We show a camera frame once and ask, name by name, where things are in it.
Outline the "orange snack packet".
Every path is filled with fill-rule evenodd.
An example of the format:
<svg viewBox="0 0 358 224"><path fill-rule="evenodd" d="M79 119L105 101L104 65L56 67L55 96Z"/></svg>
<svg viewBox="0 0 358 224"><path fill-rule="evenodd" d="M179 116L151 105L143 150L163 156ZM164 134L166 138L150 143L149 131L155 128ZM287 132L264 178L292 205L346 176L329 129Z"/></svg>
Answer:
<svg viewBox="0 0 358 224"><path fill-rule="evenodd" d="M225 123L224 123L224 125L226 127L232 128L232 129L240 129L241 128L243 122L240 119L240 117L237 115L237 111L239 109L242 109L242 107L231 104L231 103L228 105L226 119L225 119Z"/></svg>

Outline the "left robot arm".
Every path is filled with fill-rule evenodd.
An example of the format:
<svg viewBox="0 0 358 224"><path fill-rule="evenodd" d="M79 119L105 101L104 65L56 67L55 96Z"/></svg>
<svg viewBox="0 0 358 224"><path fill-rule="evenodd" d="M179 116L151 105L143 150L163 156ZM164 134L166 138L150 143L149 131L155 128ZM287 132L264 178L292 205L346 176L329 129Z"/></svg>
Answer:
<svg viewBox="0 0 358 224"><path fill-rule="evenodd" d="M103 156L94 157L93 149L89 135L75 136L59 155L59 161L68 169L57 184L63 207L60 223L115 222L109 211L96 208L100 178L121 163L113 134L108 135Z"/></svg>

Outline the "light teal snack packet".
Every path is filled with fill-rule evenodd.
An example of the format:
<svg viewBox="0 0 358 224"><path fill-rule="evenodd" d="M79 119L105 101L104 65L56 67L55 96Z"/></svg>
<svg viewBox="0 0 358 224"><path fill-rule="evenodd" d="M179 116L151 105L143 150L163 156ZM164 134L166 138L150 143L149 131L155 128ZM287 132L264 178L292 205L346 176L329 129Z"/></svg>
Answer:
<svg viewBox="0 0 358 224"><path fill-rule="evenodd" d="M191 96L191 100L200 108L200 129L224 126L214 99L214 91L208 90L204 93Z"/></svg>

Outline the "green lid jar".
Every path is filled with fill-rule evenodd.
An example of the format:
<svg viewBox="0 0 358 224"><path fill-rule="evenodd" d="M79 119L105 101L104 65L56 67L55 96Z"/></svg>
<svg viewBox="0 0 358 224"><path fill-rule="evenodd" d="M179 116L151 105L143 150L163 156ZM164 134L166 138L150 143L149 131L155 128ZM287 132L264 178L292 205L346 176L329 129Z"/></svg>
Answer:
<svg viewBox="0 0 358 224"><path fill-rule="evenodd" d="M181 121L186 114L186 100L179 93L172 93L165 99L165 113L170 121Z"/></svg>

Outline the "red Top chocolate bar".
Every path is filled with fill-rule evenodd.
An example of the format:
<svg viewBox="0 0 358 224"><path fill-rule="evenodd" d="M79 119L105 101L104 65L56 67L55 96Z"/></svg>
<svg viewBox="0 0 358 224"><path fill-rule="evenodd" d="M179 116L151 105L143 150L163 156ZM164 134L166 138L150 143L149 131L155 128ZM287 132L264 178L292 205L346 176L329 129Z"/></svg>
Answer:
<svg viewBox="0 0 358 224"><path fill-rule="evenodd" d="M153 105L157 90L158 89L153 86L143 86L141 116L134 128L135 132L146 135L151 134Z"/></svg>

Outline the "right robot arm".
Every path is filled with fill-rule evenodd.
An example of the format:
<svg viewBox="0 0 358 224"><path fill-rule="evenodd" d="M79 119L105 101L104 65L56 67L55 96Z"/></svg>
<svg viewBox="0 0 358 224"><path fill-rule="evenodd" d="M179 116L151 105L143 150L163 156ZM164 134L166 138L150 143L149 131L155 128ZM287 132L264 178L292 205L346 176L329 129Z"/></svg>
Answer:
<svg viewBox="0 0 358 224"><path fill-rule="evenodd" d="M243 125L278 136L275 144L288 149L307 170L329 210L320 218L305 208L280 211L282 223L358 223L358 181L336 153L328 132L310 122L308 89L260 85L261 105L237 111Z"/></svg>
# # # # # # #
Retype every entry without changing anything.

We show a camera frame once and ask, name by name, where things are in it.
Outline the "orange snack packet".
Every path is filled with fill-rule evenodd.
An example of the format:
<svg viewBox="0 0 358 224"><path fill-rule="evenodd" d="M79 119L105 101L104 65L56 67L55 96Z"/></svg>
<svg viewBox="0 0 358 224"><path fill-rule="evenodd" d="M179 116L151 105L143 150L163 156ZM164 134L166 138L150 143L149 131L155 128ZM287 132L264 178L292 205L346 176L329 129Z"/></svg>
Answer:
<svg viewBox="0 0 358 224"><path fill-rule="evenodd" d="M225 123L224 123L224 125L226 127L232 128L232 129L240 129L241 128L243 122L240 119L240 117L237 115L237 111L239 109L242 109L242 107L231 104L231 103L228 105L226 119L225 119Z"/></svg>

Outline the "left robot arm".
Every path is filled with fill-rule evenodd.
An example of the format:
<svg viewBox="0 0 358 224"><path fill-rule="evenodd" d="M79 119L105 101L104 65L56 67L55 96Z"/></svg>
<svg viewBox="0 0 358 224"><path fill-rule="evenodd" d="M179 116L151 105L143 150L163 156ZM164 134L166 138L150 143L149 131L155 128ZM287 132L264 178L292 205L346 176L329 129Z"/></svg>
Answer:
<svg viewBox="0 0 358 224"><path fill-rule="evenodd" d="M103 156L94 157L93 149L89 135L75 136L59 155L59 161L68 169L57 184L63 207L60 223L115 222L109 211L96 208L100 178L121 163L113 134L108 135Z"/></svg>

Outline the "light teal snack packet".
Every path is filled with fill-rule evenodd.
An example of the format:
<svg viewBox="0 0 358 224"><path fill-rule="evenodd" d="M79 119L105 101L104 65L56 67L55 96Z"/></svg>
<svg viewBox="0 0 358 224"><path fill-rule="evenodd" d="M179 116L151 105L143 150L163 156ZM164 134L166 138L150 143L149 131L155 128ZM287 132L264 178L292 205L346 176L329 129Z"/></svg>
Answer:
<svg viewBox="0 0 358 224"><path fill-rule="evenodd" d="M191 96L191 100L200 108L200 129L224 126L214 99L214 91L208 90L204 93Z"/></svg>

Outline the "green lid jar".
Every path is filled with fill-rule evenodd.
An example of the format:
<svg viewBox="0 0 358 224"><path fill-rule="evenodd" d="M79 119L105 101L104 65L56 67L55 96Z"/></svg>
<svg viewBox="0 0 358 224"><path fill-rule="evenodd" d="M179 116L151 105L143 150L163 156ZM164 134L166 138L150 143L149 131L155 128ZM287 132L264 178L292 205L346 176L329 129Z"/></svg>
Answer:
<svg viewBox="0 0 358 224"><path fill-rule="evenodd" d="M181 121L186 114L186 100L179 93L172 93L165 99L165 113L170 121Z"/></svg>

Outline the "red Top chocolate bar".
Every path is filled with fill-rule evenodd.
An example of the format:
<svg viewBox="0 0 358 224"><path fill-rule="evenodd" d="M79 119L105 101L104 65L56 67L55 96Z"/></svg>
<svg viewBox="0 0 358 224"><path fill-rule="evenodd" d="M179 116L151 105L143 150L163 156ZM164 134L166 138L150 143L149 131L155 128ZM287 132L264 178L292 205L346 176L329 129Z"/></svg>
Answer:
<svg viewBox="0 0 358 224"><path fill-rule="evenodd" d="M153 105L157 90L158 89L153 86L143 86L141 116L134 128L135 132L146 135L151 134Z"/></svg>

Outline the "right robot arm".
Every path is filled with fill-rule evenodd.
An example of the format:
<svg viewBox="0 0 358 224"><path fill-rule="evenodd" d="M79 119L105 101L104 65L56 67L55 96Z"/></svg>
<svg viewBox="0 0 358 224"><path fill-rule="evenodd" d="M179 116L151 105L143 150L163 156ZM164 134L166 138L150 143L149 131L155 128ZM287 132L264 178L292 205L346 176L329 129Z"/></svg>
Answer:
<svg viewBox="0 0 358 224"><path fill-rule="evenodd" d="M243 125L278 136L275 144L288 149L307 170L329 210L320 218L305 208L280 211L282 223L358 223L358 181L336 153L328 132L310 122L308 89L260 85L261 105L237 111Z"/></svg>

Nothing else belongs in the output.